Homeowner Prevails in Legal Action Against Board of Directors for Breach of Statutory Duties
The civil codes governing the management of Homeowner’s Associations in California is very clear about production of documents requested by Homeowners. Each Homeowner has a right to inspect the homeowner’s records (with a few exceptions). Members may bring an action in small claims court to enforce their right to inspect and copy the association’s records. If the court finds that the association unreasonably withheld records, or did not produce the requested records in the required time frame, the court may assess a penalty of up to $500 for the denial of each separate written request and order the production of records. Civil Code §1365.2(f).
Since I have published this website and disclosed a few of the questionable actions of the Board, they have either not responded to my written requests for documents, sent me threatening letters from their attorneys or finally produce some of the requests in whatever time period they pleased. It is my opinion their actions were clearly a breach of their fiduciary duties and the laws governing HOA management, not to mention raising the question of “What are they trying to hide?”
I tried resolving this first with asking the Board for a “Meet and Confer”. A Meet and Confer is where the parties meet at a mutually convenient time and place, explain their positions to each other, and confer in good faith in an effort to resolve the dispute. The Board did not feel that such a meeting would be productive and chose not to meet with me. My second effort to resolve this dispute was to have both sides go to a mediator in an effort to come to a resolution. I had suggested using the L.A. County mediation service which is a free service to avoid any burden of expense on the Association. However, the Board demanded to use JAMS, a very expensive (about $5,000), mediation service made up of retired judges. I refused to agree to that kind of expense and the Board refused to use the free mediation service. The only thing left was to let a judge decide.
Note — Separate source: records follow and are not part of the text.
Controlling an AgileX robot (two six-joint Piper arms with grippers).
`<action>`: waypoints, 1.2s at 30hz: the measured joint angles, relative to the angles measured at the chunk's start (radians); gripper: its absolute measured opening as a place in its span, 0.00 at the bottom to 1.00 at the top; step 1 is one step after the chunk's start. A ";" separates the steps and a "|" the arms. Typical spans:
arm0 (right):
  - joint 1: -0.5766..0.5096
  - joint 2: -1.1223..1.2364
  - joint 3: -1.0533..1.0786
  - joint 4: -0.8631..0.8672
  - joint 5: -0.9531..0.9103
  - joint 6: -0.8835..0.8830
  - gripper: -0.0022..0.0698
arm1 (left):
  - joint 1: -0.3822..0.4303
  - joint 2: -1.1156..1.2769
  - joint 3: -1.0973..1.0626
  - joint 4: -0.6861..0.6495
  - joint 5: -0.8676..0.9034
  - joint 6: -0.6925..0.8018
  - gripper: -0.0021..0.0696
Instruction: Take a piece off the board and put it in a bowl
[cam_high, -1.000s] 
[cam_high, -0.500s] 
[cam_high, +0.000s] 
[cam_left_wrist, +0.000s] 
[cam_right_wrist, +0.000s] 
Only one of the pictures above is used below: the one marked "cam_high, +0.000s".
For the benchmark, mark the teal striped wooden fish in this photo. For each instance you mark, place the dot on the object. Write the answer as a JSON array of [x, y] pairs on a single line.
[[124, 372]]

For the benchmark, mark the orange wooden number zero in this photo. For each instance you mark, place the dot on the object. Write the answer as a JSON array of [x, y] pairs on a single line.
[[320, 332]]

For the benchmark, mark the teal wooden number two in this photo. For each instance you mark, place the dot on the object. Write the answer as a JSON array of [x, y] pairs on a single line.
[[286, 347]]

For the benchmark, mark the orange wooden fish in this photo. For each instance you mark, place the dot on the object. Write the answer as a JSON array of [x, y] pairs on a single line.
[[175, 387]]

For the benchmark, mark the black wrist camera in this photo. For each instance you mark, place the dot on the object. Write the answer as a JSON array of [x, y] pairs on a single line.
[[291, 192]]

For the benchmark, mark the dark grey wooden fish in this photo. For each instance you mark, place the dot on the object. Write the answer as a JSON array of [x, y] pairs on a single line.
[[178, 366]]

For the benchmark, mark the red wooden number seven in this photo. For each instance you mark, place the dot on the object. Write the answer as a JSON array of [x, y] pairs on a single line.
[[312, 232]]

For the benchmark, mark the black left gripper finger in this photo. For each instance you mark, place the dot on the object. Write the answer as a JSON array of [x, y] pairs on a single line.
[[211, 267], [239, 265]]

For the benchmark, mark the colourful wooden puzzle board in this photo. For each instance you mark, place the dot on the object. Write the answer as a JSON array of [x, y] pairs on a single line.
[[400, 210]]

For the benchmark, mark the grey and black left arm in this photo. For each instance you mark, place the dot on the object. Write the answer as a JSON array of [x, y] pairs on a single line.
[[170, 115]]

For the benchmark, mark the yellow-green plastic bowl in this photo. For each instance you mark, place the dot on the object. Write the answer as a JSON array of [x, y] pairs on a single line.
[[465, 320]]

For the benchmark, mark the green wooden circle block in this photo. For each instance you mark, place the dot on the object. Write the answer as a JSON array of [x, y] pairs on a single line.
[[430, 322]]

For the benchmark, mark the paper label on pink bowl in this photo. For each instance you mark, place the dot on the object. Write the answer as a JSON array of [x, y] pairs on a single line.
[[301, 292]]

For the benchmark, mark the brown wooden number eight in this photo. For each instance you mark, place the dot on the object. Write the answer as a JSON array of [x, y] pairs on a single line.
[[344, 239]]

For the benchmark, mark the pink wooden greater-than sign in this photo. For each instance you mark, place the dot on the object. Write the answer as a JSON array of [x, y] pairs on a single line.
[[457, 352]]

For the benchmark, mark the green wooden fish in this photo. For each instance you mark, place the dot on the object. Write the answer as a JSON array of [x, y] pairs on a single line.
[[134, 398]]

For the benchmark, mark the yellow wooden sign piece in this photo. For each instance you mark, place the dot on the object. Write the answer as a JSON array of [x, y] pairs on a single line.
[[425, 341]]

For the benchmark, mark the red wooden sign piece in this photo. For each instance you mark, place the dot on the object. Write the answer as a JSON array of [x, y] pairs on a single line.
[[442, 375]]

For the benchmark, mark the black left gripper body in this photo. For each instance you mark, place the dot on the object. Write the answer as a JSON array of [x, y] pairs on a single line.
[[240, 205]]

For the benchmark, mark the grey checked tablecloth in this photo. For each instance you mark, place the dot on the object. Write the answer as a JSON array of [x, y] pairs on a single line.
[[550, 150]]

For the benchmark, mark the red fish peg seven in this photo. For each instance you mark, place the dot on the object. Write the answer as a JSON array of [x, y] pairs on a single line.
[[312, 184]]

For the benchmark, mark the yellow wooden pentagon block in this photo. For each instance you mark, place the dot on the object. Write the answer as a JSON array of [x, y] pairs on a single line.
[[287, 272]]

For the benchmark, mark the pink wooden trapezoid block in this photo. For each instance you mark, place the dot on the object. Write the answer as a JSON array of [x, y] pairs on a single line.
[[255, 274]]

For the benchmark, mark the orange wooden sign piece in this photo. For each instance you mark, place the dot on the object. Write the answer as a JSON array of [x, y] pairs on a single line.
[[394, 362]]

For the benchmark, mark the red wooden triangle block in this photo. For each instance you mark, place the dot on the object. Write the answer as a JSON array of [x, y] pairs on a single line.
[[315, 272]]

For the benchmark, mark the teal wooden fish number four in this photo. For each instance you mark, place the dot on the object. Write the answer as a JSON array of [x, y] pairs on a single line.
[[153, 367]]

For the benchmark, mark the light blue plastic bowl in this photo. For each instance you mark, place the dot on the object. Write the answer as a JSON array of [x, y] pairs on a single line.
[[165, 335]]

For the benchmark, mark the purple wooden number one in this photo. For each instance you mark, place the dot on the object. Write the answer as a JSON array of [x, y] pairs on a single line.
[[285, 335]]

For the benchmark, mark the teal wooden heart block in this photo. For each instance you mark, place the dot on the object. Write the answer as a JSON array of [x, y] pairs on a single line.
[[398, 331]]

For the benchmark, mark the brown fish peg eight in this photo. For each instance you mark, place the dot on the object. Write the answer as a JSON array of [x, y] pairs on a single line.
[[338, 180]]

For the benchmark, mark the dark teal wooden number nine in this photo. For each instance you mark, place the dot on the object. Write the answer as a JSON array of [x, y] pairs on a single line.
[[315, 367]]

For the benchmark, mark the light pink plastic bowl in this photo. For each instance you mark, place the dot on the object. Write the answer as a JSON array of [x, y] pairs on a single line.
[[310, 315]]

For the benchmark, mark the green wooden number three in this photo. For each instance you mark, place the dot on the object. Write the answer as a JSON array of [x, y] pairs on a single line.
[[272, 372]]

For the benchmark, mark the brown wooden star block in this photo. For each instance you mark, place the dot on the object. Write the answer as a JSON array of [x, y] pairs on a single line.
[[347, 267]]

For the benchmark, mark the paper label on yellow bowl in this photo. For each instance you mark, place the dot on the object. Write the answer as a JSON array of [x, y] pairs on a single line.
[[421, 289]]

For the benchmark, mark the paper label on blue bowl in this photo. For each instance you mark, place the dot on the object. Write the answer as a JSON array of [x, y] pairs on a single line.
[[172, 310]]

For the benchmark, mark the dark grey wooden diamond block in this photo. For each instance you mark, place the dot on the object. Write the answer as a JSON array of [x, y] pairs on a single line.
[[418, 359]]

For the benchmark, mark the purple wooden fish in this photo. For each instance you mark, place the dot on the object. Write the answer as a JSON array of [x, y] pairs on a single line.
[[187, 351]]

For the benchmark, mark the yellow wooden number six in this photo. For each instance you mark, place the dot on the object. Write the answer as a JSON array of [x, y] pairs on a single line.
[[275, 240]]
I had two options: sue the Board in superior court which involves attorneys and expenses of tens of thousands of dollars for each side with loser paying winner for all his legal fees or challenge the behavior of the Board in small claims court where the cost is $30, no attorneys are allowed and a maximum penalty of up to $500 per each written occurrence .
I chose the small claims action since this would have very minimum financial impact on the Association members if I prevailed and would not involve any attorney’s fees on behalf of the Board’s attorneys since they are not allowed to represent them in small claims court.
The lawsuit was on January 19, 2010 and the court determined the Board had breached their statutory responsibilities for failure to produce the Board of Director meeting minutes I requested in the time frame required by statue. The court fined the Board $250 for their actions of breaching their statutory responsibilities plus the $30 court costs. Had I gone to superior court to decide the case, it could have cost our Association tens of thousands of dollars to get the same result. (SEE CASE SUMMARY)
As I have tried to point out in this website, the Board of Directors act as if they can do whatever they want regardless of the laws and rules that they must abide by. This is exceptionally evident of their behavior in small claims court. It is a very well known fact that lawyers are NOT ALLOWED to represent you in small claims court. However, the Board brought in their attorney to try and represent them in this small claims action. They did not state this fact up front but had her try and present their case. It wasn’t until the judge asked their attorney who she was and if she was a member of the Board. She replied that she was not a member of the Board but was the attorney who represents the Board. The judge was extremely upset and immediately stopped her from continuing. The judge lectured the attorney about this ‘stunt’ and commented with disgust that it was an attempt by the Board to circumvent the small claims system.
The Board clearly demonstrated a disregard for the rules of the court system and although they knew it was wrong and improper to have their attorney in small claims court, they seem to feel they could do it anyway. I can assure you, this did not help their case. That being said, let’s talk about the cost to have their attorney in small claims court for a whole day. How much did that cost all of us? I believe this was a costly and totally irresponsible behavior on the part of the Board of Directors. In my opinion, I feel it is clearly a breach of the Board’s fiduciary responsibilities to our Homeowners.
To make it perfectly clear what this all means, here is a summary of what you should expect from our Board:
Fiduciary Duties of Directors
Fiduciary Duty: “A duty to act for someone else’s benefit, while subordinating one’s personal interest to that of the other person. It is the highest standard of duty implied by law (e.g., trustee, guardian).” -Black’s Law Dictionary
Upon their election to a condominium or homeowners association board, directors become fiduciaries, which means they are held to a higher standard of conduct. As fiduciaries, directors have two primary fiduciary duties: (i) duty of care, and (ii) duty of loyalty. This applies to directors of both incorporated and unincorporated associations.
DUTY OF CARE (Due Diligence). Directors must be diligent and careful in performing the duties they have undertaken. Burt v. Irvine Company.
DUTY OF LOYALTY (No Self-Dealing). Directors must act in the best interests of the association even if at the expense of their own interests.
We would like you to share your thoughts about this.
(Note: this article was revised because the Board felt it was a mischaracterization to say the Board breached their fiduciary duties. Although that is my opinion and I fully believe they did, I have corrected the article to reflect the outcome of the small claims case to be for a breach of the Board’s statutory duties not their fiduciary duties.)